Venus might not be a sweltering, waterless hellscape today, if Jupiter hadn’t altered its orbit around the sun, according to new UC Riverside research.
Jupiter has a mass that is two-and-a-half times that of all other planets in our solar system — combined.
Because it is comparatively gigantic, it has the ability to disturb other planets’ orbits.
Early in Jupiter’s formation as a planet, it moved closer to and then away from the sun due to interactions with the disc from which planets form as well as the other giant planets. This movement in turn affected Venus.
Observations of other planetary systems have shown that similar giant planet migrations soon after formation may be a relatively common occurrence. These are among the findings of a new study published in the Planetary Science Journal.
Scientists consider planets lacking liquid water to be incapable of hosting life as we know it.
Though Venus may have lost some water early on for other reasons, and may have continued to do so anyway, UCR astrobiologist Stephen Kane said that Jupiter’s movement likely triggered Venus onto a path toward its current, inhospitable state.
“One of the interesting things about the Venus of today is that its orbit is almost perfectly circular,” said Kane, who led the study.
“With this project, I wanted to explore whether the orbit has always been circular and if not, what are the implications of that?”
To answer these questions, Kane created a model that simulated the solar system, calculating the location of all the planets at any one time and how they pull one another in different directions.
Scientists measure how noncircular a planet’s orbit is between 0, which is completely circular, and 1, which is not circular at all. The number between 0 and 1 is called the eccentricity of the orbit. An orbit with an eccentricity of 1 would not even complete an orbit around a star; it would simply launch into space, Kane said.
Currently, the orbit of Venus is measured at 0.006, which is the most circular of any planet in our solar system. However, Kane’s model shows that when Jupiter was likely closer to the sun about a billion years ago, Venus likely had an eccentricity of 0.3, and there is a much higher probability that it was habitable then.

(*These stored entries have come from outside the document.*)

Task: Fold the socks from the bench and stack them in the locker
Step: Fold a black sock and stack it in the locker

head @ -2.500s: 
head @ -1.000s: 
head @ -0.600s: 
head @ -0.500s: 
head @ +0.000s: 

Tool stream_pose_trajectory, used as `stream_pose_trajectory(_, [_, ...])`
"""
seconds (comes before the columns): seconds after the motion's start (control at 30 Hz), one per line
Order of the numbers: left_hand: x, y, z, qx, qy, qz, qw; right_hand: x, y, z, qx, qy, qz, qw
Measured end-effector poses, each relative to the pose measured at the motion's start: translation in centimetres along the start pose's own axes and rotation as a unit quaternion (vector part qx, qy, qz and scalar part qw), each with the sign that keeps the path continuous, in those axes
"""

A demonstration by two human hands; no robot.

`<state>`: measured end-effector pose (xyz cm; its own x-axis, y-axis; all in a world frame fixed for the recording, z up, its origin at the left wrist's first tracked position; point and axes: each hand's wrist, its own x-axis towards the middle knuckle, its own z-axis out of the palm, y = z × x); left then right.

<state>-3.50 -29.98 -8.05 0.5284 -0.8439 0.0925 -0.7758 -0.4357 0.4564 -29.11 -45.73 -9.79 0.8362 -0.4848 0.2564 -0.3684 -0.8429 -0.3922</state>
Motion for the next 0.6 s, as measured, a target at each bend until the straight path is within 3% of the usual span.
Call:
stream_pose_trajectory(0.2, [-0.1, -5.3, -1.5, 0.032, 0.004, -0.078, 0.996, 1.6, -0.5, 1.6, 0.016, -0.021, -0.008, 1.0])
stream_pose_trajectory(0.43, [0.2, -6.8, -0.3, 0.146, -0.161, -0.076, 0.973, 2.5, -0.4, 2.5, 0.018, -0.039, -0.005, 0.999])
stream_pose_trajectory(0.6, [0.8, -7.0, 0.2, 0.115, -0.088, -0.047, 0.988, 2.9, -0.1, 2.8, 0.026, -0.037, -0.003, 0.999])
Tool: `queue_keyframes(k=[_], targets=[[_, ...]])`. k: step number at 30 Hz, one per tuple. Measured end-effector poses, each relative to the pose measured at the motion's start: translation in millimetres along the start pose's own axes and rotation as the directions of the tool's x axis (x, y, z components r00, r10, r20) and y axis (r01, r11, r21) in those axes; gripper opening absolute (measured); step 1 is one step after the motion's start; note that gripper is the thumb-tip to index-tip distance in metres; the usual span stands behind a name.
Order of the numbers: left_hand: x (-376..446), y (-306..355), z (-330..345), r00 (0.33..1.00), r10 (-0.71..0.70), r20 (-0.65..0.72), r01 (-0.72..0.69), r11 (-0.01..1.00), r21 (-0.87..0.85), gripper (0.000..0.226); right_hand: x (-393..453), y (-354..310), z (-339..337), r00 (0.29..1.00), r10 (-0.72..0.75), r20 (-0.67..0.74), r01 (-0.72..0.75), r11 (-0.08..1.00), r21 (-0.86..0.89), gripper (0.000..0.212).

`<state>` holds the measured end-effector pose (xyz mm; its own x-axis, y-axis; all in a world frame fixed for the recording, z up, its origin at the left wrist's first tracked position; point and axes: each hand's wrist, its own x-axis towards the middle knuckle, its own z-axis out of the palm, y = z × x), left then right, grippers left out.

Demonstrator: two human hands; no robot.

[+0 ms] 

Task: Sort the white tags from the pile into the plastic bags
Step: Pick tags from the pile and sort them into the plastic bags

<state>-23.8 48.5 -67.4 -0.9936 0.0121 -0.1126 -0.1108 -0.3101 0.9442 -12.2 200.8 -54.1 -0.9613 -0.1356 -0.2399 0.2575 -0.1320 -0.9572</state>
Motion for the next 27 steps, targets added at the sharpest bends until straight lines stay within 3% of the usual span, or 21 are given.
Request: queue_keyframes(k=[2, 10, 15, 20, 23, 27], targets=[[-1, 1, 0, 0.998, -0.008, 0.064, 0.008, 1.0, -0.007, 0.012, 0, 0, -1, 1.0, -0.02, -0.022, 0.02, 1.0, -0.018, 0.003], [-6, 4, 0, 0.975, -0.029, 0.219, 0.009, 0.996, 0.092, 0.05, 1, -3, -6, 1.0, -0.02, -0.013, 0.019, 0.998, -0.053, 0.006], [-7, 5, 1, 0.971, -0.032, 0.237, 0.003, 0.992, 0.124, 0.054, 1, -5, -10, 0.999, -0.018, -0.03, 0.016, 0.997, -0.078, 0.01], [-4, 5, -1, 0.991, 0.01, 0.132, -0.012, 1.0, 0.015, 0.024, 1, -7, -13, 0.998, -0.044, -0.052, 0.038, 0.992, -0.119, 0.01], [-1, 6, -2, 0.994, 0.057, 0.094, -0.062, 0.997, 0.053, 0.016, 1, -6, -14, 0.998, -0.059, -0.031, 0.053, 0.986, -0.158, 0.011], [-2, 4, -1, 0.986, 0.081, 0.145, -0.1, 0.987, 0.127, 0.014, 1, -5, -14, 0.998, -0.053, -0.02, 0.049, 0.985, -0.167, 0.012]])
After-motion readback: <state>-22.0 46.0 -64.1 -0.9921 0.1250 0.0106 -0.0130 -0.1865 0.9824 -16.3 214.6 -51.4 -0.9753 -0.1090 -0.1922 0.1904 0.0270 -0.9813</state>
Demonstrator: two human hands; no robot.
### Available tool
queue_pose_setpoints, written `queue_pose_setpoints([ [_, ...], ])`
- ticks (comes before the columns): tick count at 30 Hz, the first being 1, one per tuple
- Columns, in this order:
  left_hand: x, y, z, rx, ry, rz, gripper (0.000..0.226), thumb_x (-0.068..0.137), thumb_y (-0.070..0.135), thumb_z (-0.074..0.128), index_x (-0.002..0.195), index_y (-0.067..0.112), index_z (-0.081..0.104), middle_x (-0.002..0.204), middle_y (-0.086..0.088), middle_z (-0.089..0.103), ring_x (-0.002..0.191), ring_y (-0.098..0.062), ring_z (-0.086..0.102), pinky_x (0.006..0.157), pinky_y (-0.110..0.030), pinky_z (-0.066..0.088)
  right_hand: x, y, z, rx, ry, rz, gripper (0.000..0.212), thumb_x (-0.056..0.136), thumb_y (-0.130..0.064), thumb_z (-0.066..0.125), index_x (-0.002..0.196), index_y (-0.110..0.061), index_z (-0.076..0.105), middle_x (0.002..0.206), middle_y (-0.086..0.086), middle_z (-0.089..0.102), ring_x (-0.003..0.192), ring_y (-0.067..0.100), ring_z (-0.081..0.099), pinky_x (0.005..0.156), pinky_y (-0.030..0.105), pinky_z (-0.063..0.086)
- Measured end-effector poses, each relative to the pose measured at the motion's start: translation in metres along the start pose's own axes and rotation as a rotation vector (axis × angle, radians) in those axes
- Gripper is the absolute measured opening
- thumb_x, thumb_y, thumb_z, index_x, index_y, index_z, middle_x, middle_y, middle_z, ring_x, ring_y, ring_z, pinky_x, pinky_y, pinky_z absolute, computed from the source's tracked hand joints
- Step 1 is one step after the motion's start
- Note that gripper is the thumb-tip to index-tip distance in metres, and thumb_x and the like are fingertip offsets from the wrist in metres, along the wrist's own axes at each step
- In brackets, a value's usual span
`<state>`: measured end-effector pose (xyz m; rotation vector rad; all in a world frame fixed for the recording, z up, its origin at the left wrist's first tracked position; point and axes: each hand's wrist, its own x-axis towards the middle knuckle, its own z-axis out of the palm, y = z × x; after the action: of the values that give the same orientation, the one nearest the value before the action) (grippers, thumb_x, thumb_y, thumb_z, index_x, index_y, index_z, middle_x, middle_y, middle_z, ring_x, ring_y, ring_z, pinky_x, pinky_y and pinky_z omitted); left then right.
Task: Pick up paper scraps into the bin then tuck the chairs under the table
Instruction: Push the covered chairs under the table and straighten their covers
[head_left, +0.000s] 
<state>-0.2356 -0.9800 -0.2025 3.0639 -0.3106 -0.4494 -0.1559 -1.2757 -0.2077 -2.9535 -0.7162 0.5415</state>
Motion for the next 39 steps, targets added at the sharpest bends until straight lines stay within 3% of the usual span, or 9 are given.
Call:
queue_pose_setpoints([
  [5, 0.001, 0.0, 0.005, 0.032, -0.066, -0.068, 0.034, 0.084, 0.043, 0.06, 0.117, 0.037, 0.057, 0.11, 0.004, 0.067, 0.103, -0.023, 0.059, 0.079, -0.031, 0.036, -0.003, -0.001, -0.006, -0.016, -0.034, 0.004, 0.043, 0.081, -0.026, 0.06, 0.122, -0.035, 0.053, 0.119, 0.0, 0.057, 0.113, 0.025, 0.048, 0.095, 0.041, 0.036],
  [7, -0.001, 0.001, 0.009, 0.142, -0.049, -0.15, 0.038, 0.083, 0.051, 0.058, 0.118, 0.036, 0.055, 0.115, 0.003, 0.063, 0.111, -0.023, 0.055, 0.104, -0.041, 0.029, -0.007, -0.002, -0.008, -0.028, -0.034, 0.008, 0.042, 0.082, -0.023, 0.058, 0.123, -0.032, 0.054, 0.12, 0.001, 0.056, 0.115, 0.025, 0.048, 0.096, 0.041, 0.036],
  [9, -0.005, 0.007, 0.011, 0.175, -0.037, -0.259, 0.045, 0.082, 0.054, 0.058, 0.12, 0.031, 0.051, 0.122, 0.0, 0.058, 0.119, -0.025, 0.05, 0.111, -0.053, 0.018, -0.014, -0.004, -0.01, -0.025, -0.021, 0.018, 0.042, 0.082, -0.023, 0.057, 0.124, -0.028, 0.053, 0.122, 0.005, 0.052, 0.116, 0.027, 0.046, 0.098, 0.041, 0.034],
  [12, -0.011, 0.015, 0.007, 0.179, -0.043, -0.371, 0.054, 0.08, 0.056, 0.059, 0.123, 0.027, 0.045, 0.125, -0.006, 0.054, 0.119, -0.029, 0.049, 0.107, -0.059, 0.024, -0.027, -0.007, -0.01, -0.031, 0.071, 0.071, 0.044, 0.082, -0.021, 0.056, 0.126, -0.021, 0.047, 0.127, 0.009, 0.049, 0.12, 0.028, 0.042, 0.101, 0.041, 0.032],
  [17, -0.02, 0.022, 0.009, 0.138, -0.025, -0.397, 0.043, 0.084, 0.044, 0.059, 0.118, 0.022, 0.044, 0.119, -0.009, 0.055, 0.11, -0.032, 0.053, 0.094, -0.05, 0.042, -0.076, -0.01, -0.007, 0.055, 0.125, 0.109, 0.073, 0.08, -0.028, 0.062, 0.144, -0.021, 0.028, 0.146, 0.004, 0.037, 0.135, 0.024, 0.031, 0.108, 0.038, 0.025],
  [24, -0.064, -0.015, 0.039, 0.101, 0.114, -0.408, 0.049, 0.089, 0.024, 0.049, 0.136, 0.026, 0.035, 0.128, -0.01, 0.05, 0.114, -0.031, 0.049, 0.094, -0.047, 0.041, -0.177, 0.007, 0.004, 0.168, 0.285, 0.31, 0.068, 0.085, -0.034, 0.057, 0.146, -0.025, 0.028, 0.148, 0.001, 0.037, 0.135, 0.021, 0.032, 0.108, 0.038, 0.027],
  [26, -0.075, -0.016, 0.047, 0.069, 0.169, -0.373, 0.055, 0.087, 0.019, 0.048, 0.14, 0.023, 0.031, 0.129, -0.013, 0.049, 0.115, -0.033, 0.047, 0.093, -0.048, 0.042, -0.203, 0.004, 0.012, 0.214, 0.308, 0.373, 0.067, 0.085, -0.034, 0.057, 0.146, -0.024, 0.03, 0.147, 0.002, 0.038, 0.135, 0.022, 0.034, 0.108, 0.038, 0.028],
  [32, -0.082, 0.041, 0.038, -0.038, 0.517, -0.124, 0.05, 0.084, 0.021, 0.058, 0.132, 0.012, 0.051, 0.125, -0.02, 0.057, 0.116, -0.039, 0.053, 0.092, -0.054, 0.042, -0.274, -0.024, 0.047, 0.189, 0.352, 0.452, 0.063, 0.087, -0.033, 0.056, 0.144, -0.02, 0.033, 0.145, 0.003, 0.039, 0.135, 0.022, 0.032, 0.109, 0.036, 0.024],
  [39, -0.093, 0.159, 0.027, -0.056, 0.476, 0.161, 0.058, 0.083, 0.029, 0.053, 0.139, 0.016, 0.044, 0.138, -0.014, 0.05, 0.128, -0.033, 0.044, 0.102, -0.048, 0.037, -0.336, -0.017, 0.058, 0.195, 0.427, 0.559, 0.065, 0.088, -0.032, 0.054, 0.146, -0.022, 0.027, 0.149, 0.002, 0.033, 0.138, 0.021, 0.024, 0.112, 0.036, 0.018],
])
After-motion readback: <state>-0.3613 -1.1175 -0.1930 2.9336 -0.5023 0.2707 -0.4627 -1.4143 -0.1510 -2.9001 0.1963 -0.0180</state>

“As Jupiter migrated, Venus would have gone through dramatic changes in climate, heating up then cooling off and increasingly losing its water into the atmosphere,” Kane said.
Recently, scientists generated much excitement by discovering a gas in the clouds above Venus that may indicate the presence of life. The gas, phosphine, is typically produced by microbes, and Kane says it is possible that the gas represents “the last surviving species on a planet that went through a dramatic change in its environment.”
For that to be the case, however, Kane notes the microbes would have had to sustain their presence in the sulfuric acid clouds above Venus for roughly a billion years since Venus last had surface liquid water — a difficult to imagine though not impossible scenario.
“There are probably a lot of other processes that could produce the gas that haven’t yet been explored,” Kane said.
Ultimately, Kane says it is important to understand what happened to Venus, a planet that was once likely habitable and now has surface temperatures of up to 800 degrees Fahrenheit.
“I focus on the differences between Venus and Earth, and what went wrong for Venus, so we can gain insight into how the Earth is habitable, and what we can do to shepherd this planet as best we can,” Kane said.